**Try it**. All lines of the records below that contain the word "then" must be listed.
*** Opening Data to process ***
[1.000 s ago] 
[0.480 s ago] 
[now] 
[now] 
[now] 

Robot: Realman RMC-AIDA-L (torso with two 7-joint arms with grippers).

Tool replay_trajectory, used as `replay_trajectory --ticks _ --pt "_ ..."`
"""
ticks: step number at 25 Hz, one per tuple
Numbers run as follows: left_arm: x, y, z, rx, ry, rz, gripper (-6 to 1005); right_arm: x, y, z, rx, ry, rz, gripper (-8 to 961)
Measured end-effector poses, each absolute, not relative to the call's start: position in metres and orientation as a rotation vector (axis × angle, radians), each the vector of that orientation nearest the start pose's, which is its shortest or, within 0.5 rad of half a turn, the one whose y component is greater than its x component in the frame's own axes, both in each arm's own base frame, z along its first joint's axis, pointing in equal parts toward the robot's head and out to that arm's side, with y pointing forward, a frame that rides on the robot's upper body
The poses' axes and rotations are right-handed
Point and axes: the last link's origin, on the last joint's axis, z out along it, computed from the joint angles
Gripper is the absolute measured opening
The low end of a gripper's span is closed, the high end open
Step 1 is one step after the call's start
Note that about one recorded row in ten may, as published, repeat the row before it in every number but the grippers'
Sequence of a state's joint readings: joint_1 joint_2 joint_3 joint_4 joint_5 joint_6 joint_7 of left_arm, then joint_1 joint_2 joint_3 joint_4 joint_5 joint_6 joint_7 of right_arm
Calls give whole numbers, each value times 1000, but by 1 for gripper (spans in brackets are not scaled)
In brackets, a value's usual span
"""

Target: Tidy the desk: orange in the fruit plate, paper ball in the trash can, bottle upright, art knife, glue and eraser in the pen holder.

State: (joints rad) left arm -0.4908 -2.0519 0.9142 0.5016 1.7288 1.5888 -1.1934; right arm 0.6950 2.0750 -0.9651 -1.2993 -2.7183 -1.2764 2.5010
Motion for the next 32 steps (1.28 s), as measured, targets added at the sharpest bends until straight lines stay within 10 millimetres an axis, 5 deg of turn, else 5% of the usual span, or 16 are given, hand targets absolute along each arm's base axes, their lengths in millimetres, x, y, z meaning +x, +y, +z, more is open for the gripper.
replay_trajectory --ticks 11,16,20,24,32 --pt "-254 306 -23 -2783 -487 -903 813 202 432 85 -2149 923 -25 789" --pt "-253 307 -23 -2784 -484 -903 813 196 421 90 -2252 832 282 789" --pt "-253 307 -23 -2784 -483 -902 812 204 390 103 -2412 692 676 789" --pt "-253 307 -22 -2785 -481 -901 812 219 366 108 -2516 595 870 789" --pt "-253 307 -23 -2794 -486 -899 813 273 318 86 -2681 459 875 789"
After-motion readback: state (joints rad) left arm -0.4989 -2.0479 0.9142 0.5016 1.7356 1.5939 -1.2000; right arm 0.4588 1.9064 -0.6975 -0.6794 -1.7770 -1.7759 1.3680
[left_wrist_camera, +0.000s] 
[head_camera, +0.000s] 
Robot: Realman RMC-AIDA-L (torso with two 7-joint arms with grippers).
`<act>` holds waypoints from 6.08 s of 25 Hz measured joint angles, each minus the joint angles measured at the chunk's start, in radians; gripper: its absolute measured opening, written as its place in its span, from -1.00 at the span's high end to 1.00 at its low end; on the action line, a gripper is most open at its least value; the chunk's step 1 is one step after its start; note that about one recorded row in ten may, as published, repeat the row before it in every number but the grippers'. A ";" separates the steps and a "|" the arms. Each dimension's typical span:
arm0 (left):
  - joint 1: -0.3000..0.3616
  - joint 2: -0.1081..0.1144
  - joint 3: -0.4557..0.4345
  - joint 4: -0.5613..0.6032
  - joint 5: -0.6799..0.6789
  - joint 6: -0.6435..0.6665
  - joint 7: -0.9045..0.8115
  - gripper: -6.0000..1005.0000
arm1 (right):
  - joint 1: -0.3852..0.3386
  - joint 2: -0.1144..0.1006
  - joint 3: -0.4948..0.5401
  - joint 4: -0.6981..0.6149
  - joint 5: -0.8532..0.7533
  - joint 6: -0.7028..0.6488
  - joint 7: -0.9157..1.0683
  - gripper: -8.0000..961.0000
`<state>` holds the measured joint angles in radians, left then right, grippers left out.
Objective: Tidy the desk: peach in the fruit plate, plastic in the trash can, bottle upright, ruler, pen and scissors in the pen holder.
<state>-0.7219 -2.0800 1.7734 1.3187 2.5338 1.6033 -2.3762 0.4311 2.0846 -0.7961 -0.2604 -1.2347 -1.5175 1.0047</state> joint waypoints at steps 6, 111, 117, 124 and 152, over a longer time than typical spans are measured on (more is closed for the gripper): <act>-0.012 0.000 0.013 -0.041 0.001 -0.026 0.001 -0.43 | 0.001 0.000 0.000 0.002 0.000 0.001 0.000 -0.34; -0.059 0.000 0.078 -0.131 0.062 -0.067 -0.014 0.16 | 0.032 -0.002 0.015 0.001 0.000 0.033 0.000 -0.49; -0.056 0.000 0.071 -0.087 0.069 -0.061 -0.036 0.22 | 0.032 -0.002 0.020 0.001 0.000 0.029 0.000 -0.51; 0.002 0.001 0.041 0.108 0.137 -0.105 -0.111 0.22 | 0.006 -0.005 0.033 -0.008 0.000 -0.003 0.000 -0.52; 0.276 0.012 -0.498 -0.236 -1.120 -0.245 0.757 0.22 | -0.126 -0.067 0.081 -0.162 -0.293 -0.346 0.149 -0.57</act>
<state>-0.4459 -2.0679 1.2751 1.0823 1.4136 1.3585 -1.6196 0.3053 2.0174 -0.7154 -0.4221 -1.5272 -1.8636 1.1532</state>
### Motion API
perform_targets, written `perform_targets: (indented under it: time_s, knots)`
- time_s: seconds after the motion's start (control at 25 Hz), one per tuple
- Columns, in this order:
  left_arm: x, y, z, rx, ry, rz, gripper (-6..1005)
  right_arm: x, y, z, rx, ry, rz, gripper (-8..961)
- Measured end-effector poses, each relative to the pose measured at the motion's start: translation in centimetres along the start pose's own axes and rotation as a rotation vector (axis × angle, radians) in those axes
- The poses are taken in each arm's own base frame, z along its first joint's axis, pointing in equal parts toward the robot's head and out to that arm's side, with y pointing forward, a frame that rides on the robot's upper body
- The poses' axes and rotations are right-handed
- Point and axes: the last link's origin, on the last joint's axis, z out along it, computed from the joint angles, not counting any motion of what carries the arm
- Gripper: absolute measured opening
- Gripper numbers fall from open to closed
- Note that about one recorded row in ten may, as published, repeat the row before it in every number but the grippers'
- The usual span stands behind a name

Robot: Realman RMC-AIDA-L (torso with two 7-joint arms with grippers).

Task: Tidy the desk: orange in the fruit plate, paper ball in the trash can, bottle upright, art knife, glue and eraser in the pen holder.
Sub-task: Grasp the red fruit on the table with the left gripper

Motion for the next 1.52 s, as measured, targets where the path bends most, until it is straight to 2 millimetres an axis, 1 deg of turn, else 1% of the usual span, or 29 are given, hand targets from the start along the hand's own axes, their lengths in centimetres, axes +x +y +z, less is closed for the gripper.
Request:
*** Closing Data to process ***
**Solution**.
Sequence of a state's joint readings: joint_1 joint_2 joint_3 joint_4 joint_5 joint_6 joint_7 of left_arm, then joint_1 joint_2 joint_3 joint_4 joint_5 joint_6 joint_7 of right_arm
`<state>` holds the measured joint angles in radians, left then right, grippers left out.

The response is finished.